Hacker News new | ask | show | jobs
by flanbiscuit 2561 days ago
This is the 2nd time a Google product has been down in the last month. What is going on there?

Previous one was only 15 days ago: https://news.ycombinator.com/item?id=20077421

4 comments

Ikr, Instagram recently went down too, what's going on with FANG recently? Back a few years ago things like this would be unheard of
In what year exactly did none of Facebook, Apple, Netflix, and Google have a service outage like this?
As the person most closely responsible for Netflix’s nines from 2011-2014, definitely not 2011-2014!

We worked hard and managed to keep it pretty high, but in all that time I think we only had two or three perfect weeks worldwide.

And with the chrome/adblock mess it feels a lot worse.

My opinion is worth nothing but Google feels like a crumbling cookie now.. it used to be a cool addition to one's life.

Welp it still is.
> What is going on there?

Nothing but anecdote, but a lot of my friends at Facebook and Google are eyeing the exits.

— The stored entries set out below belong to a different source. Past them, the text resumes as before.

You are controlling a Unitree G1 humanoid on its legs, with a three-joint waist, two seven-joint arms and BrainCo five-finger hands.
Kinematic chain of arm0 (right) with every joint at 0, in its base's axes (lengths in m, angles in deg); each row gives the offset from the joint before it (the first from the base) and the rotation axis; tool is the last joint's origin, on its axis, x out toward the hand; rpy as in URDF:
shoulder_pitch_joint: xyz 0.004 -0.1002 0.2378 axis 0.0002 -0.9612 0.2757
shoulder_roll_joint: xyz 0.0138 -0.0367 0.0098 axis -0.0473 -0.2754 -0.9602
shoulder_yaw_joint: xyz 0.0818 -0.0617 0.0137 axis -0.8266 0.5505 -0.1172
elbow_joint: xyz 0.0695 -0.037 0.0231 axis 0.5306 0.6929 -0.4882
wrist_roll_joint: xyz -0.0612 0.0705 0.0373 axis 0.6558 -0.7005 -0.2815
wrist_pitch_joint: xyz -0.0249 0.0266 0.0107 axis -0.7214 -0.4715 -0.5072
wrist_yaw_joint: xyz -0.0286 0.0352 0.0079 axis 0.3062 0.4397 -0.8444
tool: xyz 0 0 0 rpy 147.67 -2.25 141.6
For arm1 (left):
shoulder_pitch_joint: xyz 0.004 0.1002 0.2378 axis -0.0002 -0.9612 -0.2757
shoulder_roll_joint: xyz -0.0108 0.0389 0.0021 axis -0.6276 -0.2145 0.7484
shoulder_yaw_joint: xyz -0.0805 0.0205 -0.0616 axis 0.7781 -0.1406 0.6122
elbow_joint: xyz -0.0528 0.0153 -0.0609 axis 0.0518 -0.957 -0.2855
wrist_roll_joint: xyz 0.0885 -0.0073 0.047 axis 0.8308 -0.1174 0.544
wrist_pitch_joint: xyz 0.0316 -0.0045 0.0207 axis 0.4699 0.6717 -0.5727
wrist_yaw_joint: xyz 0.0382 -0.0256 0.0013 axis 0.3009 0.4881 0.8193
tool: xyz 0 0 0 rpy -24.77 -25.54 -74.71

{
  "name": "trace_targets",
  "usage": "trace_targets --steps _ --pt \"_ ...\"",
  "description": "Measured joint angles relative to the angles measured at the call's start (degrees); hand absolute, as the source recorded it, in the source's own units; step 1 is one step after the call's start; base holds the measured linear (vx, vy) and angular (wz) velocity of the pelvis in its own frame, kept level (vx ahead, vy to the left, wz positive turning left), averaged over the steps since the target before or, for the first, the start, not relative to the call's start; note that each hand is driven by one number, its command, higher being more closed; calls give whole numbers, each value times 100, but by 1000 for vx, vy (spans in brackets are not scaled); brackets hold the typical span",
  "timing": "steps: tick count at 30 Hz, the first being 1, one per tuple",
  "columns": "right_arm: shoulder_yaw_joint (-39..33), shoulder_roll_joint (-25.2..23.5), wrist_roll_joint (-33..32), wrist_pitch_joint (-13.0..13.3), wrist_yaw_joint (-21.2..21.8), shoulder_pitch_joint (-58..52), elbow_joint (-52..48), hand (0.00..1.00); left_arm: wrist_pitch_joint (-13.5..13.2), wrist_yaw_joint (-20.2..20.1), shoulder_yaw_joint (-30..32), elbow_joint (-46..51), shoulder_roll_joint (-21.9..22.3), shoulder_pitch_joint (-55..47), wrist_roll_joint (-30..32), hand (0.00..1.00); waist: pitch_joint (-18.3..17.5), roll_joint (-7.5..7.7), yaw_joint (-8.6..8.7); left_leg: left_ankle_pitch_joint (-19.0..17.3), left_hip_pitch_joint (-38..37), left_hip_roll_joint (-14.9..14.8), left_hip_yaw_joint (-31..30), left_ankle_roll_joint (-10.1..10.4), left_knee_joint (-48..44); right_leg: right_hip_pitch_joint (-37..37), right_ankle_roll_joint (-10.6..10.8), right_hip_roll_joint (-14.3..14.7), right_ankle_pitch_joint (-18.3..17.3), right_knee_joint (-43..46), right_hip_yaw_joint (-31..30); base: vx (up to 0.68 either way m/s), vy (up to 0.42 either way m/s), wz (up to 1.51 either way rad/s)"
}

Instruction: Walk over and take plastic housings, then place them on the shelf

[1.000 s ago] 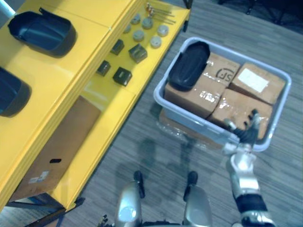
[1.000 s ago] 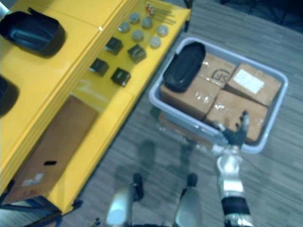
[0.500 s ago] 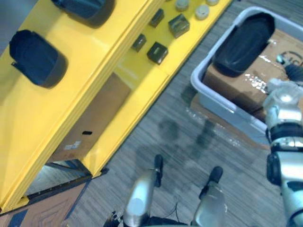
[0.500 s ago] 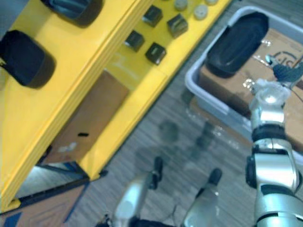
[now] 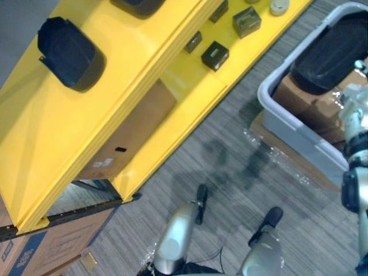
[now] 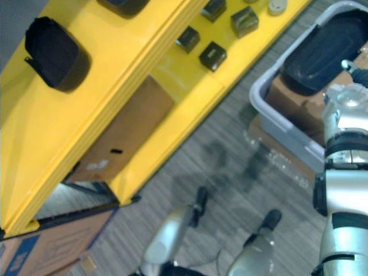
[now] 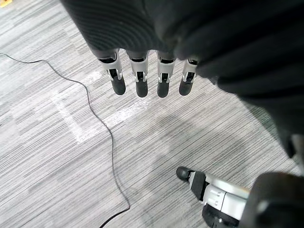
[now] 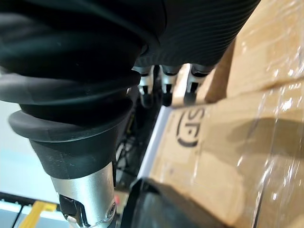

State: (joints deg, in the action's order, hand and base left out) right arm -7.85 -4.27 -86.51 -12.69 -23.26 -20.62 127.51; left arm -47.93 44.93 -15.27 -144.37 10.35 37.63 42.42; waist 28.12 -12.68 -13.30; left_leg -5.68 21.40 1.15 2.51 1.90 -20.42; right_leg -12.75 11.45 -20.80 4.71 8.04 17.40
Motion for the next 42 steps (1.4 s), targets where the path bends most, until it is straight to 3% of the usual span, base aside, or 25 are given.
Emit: trace_targets --steps 4,14,19,28,34,35,42 --pt "30 113 -2 -37 -57 117 9 0 29 -24 -179 -32 3 0 -170 0 -88 -125 -85 0 63 9 -33 0 -5 -1 11 -1 21 -65 72 3 -10 4" --pt "242 275 -131 -501 -617 246 227 0 50 -237 -434 -162 12 0 -207 0 -184 -259 -229 -1 86 34 -42 1 34 11 24 -21 47 -179 117 0 -2 0" --pt "248 410 -227 -744 -957 287 290 0 20 -275 -580 -252 32 1 -215 0 -321 -444 -363 -2 178 46 -64 2 48 -30 49 -16 92 -275 158 2 -7 2" --pt "468 582 -345 -954 -909 349 444 0 -56 -438 -635 -268 29 0 -388 0 -344 -476 -515 -5 278 96 -241 6 47 -113 51 -25 109 -326 163 1 -2 0" --pt "606 773 -336 -1026 -681 348 447 0 -117 -567 -699 -368 29 0 -390 0 -421 -577 -571 -10 397 115 -341 12 37 -135 48 -30 129 -381 273 -9 -12 8" --pt "632 845 -336 -1038 -594 347 447 100 -129 -582 -724 -369 29 1 -394 0 -425 -581 -607 -11 399 115 -341 13 38 -136 48 -29 129 -388 273 0 0 0" --pt "877 1258 -8 -1324 -14 347 446 100 -166 -651 -750 -412 24 1 -428 0 -448 -612 -639 -11 472 116 -342 14 38 -205 36 -28 139 -391 280 0 0 0"
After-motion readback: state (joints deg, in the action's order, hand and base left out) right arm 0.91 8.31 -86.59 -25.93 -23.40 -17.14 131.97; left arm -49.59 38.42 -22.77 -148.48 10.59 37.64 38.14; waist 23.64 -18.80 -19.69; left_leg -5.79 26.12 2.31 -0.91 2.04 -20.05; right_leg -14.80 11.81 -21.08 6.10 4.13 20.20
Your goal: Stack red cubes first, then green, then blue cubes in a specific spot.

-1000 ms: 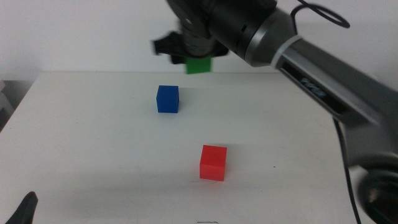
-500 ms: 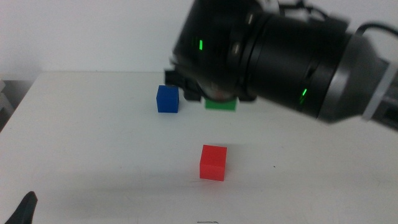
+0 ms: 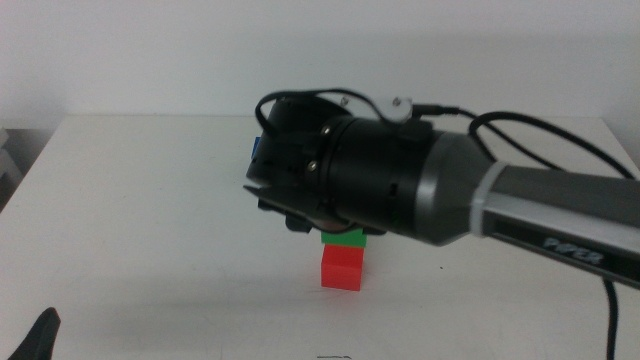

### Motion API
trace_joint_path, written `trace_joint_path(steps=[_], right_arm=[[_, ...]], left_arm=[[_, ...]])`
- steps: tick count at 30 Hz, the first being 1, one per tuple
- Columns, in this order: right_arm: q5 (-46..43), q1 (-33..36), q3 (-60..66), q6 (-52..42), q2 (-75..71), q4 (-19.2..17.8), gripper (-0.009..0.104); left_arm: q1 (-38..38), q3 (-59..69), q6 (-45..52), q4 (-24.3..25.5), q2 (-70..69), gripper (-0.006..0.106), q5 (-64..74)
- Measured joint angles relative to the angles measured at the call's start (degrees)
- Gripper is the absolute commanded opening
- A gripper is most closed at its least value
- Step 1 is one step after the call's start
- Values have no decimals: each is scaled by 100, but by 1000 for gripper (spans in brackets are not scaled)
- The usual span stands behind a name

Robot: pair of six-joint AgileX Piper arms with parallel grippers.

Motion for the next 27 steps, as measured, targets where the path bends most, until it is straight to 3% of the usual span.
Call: trace_joint_path(steps=[12,20,27], right_arm=[[-386,0,399,193,138,68,-1],[-727,6,577,574,170,-309,-1],[-757,6,589,654,266,-344,-1]], left_arm=[[0,0,0,0,0,94,0],[0,0,0,0,0,94,0],[0,0,0,0,0,94,0]])
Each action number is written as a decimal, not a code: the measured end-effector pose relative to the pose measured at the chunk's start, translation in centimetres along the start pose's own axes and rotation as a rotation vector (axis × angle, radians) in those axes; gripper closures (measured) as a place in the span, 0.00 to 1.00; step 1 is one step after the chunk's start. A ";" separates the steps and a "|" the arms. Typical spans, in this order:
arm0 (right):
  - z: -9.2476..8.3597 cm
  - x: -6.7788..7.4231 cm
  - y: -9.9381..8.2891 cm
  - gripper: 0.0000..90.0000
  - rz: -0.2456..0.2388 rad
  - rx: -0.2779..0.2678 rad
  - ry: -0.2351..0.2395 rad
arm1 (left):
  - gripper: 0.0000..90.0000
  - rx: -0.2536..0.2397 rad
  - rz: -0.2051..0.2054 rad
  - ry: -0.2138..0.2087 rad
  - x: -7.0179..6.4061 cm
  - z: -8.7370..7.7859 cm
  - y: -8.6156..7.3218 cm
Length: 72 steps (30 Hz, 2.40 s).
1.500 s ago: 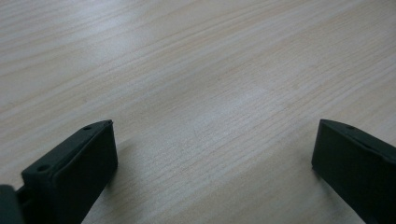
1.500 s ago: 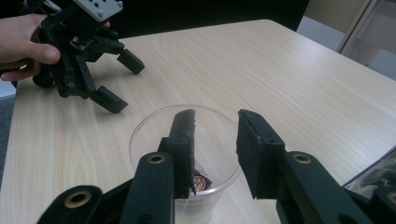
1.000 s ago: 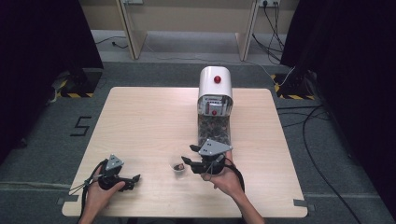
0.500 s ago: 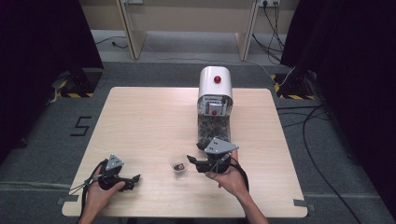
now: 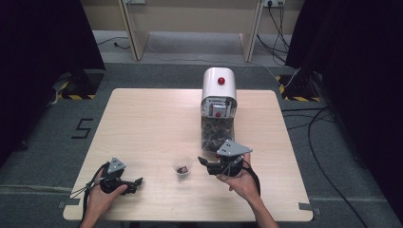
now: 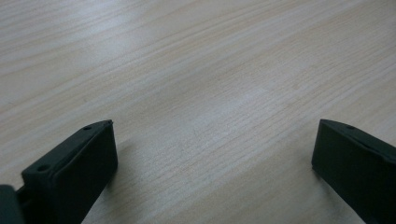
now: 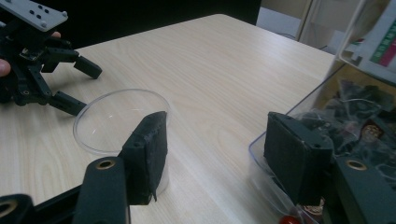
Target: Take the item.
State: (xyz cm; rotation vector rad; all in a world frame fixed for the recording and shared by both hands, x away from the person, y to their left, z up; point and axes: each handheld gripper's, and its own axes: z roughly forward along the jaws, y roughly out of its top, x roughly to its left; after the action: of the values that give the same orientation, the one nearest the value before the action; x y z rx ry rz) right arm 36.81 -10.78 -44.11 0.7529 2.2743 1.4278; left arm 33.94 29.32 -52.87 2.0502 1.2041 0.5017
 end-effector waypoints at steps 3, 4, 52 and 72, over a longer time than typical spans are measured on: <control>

They’ve made good money and can afford to go somewhere better aligned with their values. They’re also each remarkably talented.

These outages may be a reflection of that exodus. (Counterfactual: we started our careers at the same time and are nearing a natural switching point simultaneously.)

How do you think it relates to the failures exactly? Employee quality is down? The servers had someone manually monitoring them and they quit so now the servers are quietly on fire? What's the theory?

Hint: companies at Google's scale do not have a single point of failure where employees slowly trickling in or out can impact their infrastructure in this way. You would see many more failures in this case. The tenure for the average employee is ~2 years.

I think this is a dangerous assumption to make.

I've worked at big companies and small ones. Every place has a small pool of extraordinary technical talent (the 10x or 100x engineers or whatever). It isn't just that these people are geniuses (although some of them def are), its how much context they have around the systems that are critical to the functioning of the Company. They have that context + dedication to have learned about different failure scenarios. They probably have built the automation systems that deploy the services.

When such people leave, its not the end of the company, someone else (either a person or a group) usually are interested and step up to knowledge transfer before the person leaves and then learn the system.

However, if a critical mass of people leave at or around the same time, crucial knowledge that is necessary for the systems to operate correctly is lost. This may not surface immediately, but when something goes wrong, you will notice it.

I'm not saying this is what happened to Google, IDK. But its very much a possiblity, even at the largest companies. Especially the ones that have somewhat centralized systems, so outages tend to affect a whole bunch of seemingly unrelated services.

Are you suggesting that quality of services offered is invariant of employee quality?